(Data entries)

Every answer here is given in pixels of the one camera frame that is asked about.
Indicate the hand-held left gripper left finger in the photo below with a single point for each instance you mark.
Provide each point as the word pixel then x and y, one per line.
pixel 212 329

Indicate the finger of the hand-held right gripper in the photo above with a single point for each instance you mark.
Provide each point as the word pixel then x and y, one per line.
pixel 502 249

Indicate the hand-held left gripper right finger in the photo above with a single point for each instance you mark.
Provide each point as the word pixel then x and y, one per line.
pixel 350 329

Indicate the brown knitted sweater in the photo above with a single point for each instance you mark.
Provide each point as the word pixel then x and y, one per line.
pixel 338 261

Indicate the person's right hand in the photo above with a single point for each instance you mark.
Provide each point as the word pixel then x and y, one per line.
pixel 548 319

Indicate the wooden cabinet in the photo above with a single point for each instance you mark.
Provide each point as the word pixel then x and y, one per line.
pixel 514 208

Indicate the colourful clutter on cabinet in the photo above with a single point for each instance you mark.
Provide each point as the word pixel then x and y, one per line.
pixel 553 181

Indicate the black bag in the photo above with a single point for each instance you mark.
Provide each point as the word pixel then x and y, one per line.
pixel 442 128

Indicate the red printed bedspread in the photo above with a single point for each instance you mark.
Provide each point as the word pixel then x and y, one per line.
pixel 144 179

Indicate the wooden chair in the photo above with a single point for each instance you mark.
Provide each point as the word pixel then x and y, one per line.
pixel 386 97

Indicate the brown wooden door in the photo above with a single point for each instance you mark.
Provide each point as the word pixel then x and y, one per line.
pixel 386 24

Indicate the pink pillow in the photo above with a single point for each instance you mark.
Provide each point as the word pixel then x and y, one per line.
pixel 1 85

◆ **What you need to do**
Each record above is to be given again without any change to its wording.

◆ **Response area**
Every answer here is given in pixels of the one camera frame that is asked about.
Indicate the hand-held left gripper left finger in the photo below with a single point for each instance you mark.
Provide each point as the word pixel then x and y, one per line.
pixel 212 329

Indicate the finger of the hand-held right gripper in the photo above with a single point for each instance you mark.
Provide each point as the word pixel then x and y, one per line.
pixel 502 249

Indicate the hand-held left gripper right finger in the photo above with a single point for each instance you mark.
Provide each point as the word pixel then x and y, one per line.
pixel 350 329

Indicate the brown knitted sweater in the photo above with a single point for each instance you mark.
Provide each point as the word pixel then x and y, one per line.
pixel 338 261

Indicate the person's right hand in the photo above with a single point for each instance you mark.
Provide each point as the word pixel then x and y, one per line.
pixel 548 319

Indicate the wooden cabinet in the photo above with a single point for each instance you mark.
Provide each point as the word pixel then x and y, one per line.
pixel 514 208

Indicate the colourful clutter on cabinet in the photo above with a single point for each instance you mark.
Provide each point as the word pixel then x and y, one per line.
pixel 553 181

Indicate the black bag in the photo above with a single point for each instance you mark.
Provide each point as the word pixel then x and y, one per line.
pixel 442 128

Indicate the red printed bedspread in the photo above with a single point for each instance you mark.
Provide each point as the word pixel then x and y, one per line.
pixel 144 179

Indicate the wooden chair in the photo above with a single point for each instance you mark.
Provide each point as the word pixel then x and y, one per line.
pixel 386 97

Indicate the brown wooden door in the photo above with a single point for each instance you mark.
Provide each point as the word pixel then x and y, one per line.
pixel 386 24

Indicate the pink pillow in the photo above with a single point for each instance you mark.
Provide each point as the word pixel then x and y, one per line.
pixel 1 85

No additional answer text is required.